▸ Task instructions
Write each line below back out exactly, omitting its pictures.

▸ Supplied data
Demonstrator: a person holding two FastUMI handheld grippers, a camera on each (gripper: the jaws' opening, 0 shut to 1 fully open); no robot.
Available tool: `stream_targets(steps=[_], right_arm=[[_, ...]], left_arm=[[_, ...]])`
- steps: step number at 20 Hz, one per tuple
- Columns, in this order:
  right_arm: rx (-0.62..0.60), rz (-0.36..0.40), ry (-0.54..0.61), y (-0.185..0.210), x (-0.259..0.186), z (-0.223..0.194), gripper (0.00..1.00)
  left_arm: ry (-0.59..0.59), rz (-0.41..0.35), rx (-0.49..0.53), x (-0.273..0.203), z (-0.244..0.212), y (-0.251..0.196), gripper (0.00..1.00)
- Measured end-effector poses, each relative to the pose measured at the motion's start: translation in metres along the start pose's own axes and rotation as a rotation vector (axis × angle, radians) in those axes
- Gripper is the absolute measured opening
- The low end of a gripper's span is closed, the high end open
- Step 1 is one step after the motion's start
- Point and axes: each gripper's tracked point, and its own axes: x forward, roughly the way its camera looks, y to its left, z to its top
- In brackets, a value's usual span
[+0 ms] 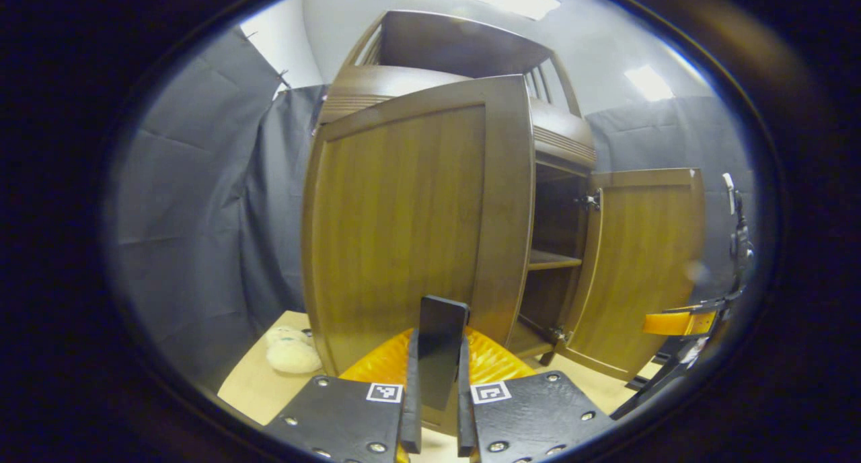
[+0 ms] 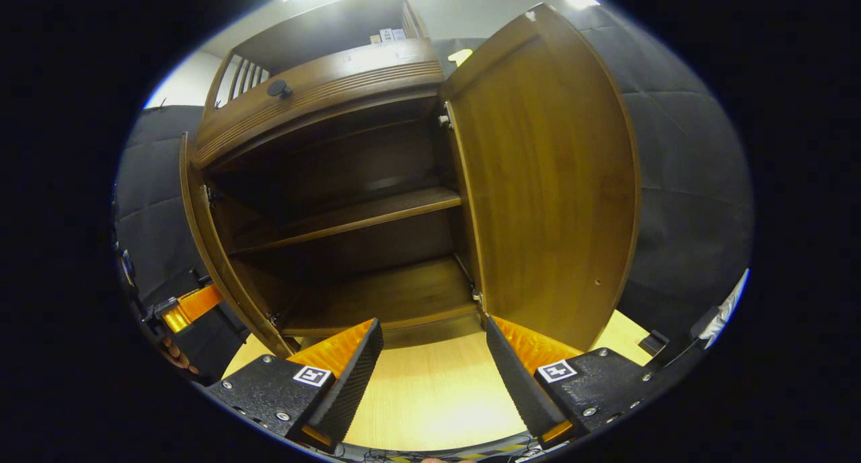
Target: Open the right door of the double-door shoe cabinet with the right hand, and open the left door with the left hand.
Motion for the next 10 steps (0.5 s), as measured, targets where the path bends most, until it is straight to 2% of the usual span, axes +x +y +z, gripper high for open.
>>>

▸ Finished exercise
Demonstrator: a person holding two FastUMI handheld grippers, a camera on each (gripper: the jaws' opening, 0 shut to 1 fully open); no robot.
Available tool: `stream_targets(steps=[_], right_arm=[[_, ...]], left_arm=[[_, ...]])`
- steps: step number at 20 Hz, one per tuple
- Columns, in this order:
  right_arm: rx (-0.62..0.60), rz (-0.36..0.40), ry (-0.54..0.61), y (-0.185..0.210), x (-0.259..0.186), z (-0.223..0.194), gripper (0.00..1.00)
  left_arm: ry (-0.59..0.59), rz (-0.41..0.35), rx (-0.49..0.53), x (-0.273..0.203), z (-0.244..0.212), y (-0.251..0.196), gripper (0.00..1.00)
- Measured end-effector poses, each relative to the pose measured at the motion's start: translation in metres along the start pose's own axes and rotation as a rotation vector (axis × angle, radians) in those axes
- Gripper is the absolute measured opening
- The low end of a gripper's span is closed, the high end open
- Step 1 is one step after the motion's start
- Point and axes: each gripper's tracked point, and its own axes: x forward, roughly the way its camera looks, y to its left, z to its top
- In brackets, a value's usual span
[+0 ms] 
[+0 ms] 
Target: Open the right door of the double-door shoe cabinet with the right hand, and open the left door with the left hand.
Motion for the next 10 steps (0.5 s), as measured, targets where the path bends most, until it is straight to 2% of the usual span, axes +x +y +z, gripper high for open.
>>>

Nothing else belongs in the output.